Extracted records:
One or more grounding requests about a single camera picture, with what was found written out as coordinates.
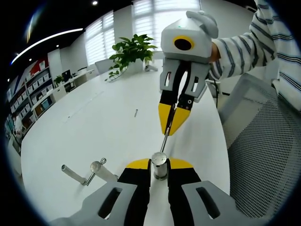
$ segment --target cable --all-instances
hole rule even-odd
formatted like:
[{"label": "cable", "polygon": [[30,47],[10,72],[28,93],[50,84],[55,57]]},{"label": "cable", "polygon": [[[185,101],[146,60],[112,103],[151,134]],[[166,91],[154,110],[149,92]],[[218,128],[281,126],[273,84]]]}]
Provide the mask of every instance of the cable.
[{"label": "cable", "polygon": [[215,79],[213,79],[214,85],[215,85],[215,93],[216,93],[216,108],[217,108],[217,102],[218,102],[218,92],[217,92],[217,85]]}]

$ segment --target person's hand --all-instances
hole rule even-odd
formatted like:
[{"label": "person's hand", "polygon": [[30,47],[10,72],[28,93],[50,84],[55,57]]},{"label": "person's hand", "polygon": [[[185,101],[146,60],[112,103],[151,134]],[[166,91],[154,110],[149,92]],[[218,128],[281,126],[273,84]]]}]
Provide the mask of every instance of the person's hand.
[{"label": "person's hand", "polygon": [[215,62],[218,59],[221,58],[220,52],[217,48],[217,46],[212,42],[212,50],[211,50],[211,57],[210,57],[210,62]]}]

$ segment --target computer monitor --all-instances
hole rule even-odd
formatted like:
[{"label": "computer monitor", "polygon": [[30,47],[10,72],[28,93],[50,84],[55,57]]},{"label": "computer monitor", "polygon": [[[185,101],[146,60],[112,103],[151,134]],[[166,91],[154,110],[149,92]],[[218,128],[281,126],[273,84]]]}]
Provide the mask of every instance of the computer monitor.
[{"label": "computer monitor", "polygon": [[71,78],[70,70],[67,70],[67,71],[63,72],[62,75],[63,75],[63,78],[64,78],[64,82],[67,82]]}]

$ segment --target striped sleeve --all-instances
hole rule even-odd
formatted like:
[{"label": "striped sleeve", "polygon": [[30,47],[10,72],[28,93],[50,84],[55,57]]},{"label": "striped sleeve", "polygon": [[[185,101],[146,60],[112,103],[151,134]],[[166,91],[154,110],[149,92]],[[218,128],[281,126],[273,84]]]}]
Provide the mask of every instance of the striped sleeve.
[{"label": "striped sleeve", "polygon": [[215,39],[221,58],[212,63],[211,75],[228,78],[246,73],[256,66],[265,66],[273,60],[276,47],[261,9],[254,14],[250,32],[232,38]]}]

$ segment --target desk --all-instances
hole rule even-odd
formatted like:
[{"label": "desk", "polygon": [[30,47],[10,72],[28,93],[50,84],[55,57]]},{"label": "desk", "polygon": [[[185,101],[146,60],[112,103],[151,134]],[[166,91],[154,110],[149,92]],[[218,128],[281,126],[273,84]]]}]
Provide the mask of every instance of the desk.
[{"label": "desk", "polygon": [[[44,100],[46,100],[48,97],[51,97],[52,103],[54,104],[55,102],[58,101],[58,99],[56,97],[53,96],[54,93],[58,92],[59,89],[63,88],[65,85],[74,82],[74,85],[76,87],[80,86],[81,84],[87,82],[87,74],[94,71],[94,69],[86,71],[84,73],[78,74],[76,76],[74,76],[73,78],[70,78],[67,82],[64,82],[63,84],[61,84],[59,87],[50,90],[49,92],[47,92],[47,94],[45,96],[43,96],[40,100],[38,100],[33,106],[32,106],[32,112],[35,115],[36,119],[38,118],[37,113],[35,111],[36,107],[39,106]],[[66,92],[62,93],[60,95],[60,98],[62,98],[63,96],[66,95]]]},{"label": "desk", "polygon": [[[88,177],[90,164],[105,157],[106,168],[120,175],[129,162],[160,151],[158,68],[113,83],[103,81],[107,73],[97,76],[53,105],[28,131],[22,142],[23,180],[29,200],[46,221],[71,216],[105,183],[94,178],[82,186],[61,172],[63,164]],[[230,193],[226,142],[209,89],[167,140],[165,153],[190,162],[202,180]],[[145,226],[173,225],[167,194],[167,181],[152,176]]]}]

- TASK OBJECTIVE:
Among the lines above, find those that contain the word "instances" and copy them.

- FINAL ANSWER:
$ segment --target cable --all-instances
$ segment --target person's hand --all-instances
$ segment --target computer monitor --all-instances
$ segment --target striped sleeve --all-instances
$ segment --target desk --all-instances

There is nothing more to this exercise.